WHAT YOU NEED TO DO:
Scan the following material for the string "camera" and copy each line in which it appears.

ENTRIES SUPPLIED:
━━━━━━━━━━━━━━━━━━━━

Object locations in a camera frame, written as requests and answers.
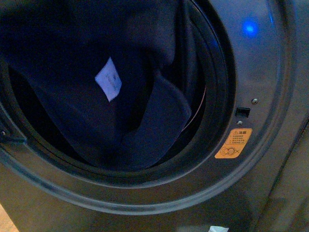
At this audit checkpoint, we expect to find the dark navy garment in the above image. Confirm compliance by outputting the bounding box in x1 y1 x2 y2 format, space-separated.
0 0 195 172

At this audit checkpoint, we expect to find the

━━━━━━━━━━━━━━━━━━━━

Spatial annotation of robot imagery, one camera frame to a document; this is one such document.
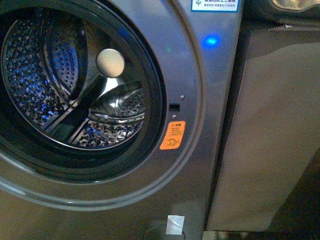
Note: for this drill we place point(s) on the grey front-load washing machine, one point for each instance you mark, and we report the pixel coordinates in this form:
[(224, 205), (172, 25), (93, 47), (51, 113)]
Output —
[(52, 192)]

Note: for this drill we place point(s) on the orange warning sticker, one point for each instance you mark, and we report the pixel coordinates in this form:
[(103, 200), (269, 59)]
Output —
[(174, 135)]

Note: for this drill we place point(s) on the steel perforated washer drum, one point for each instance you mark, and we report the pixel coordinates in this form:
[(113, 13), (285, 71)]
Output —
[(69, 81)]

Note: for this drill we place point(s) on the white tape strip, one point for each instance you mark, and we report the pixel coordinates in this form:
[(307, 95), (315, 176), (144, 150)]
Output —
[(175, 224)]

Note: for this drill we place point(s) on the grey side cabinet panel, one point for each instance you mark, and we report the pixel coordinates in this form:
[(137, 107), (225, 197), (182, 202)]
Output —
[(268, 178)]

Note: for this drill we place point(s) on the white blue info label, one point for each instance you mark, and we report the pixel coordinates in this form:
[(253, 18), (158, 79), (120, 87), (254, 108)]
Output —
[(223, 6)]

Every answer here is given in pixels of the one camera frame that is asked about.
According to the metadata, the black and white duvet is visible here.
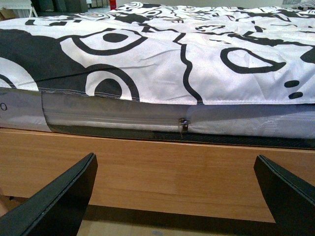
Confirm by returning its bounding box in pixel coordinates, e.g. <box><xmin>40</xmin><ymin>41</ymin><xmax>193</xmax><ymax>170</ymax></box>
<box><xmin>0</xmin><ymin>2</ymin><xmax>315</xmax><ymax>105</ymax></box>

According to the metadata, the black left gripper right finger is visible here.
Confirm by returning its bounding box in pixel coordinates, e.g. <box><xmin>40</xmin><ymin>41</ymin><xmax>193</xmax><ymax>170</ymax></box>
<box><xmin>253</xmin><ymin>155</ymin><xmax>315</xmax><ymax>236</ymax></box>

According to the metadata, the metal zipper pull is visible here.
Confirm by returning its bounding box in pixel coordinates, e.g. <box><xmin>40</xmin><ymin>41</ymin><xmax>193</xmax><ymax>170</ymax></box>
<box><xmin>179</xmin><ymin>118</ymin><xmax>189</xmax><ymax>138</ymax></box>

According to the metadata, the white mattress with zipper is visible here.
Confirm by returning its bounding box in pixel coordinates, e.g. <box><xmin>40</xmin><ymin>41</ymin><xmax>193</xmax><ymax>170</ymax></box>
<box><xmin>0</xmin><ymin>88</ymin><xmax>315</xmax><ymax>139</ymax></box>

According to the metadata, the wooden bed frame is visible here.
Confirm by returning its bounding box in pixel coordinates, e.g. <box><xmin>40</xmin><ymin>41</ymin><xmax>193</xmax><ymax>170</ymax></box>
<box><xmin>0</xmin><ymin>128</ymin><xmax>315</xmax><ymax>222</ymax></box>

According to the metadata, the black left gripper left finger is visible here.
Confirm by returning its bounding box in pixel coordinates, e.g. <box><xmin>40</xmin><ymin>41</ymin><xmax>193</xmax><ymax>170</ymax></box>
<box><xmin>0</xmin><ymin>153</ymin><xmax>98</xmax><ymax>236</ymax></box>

━━━━━━━━━━━━━━━━━━━━

TASK RESULT:
Object locations in a camera frame, written as requests and answers.
Spatial annotation of robot imagery, one camera frame to a document; this is one such document.
Every answer here is given in pixels of the one camera frame that is asked about.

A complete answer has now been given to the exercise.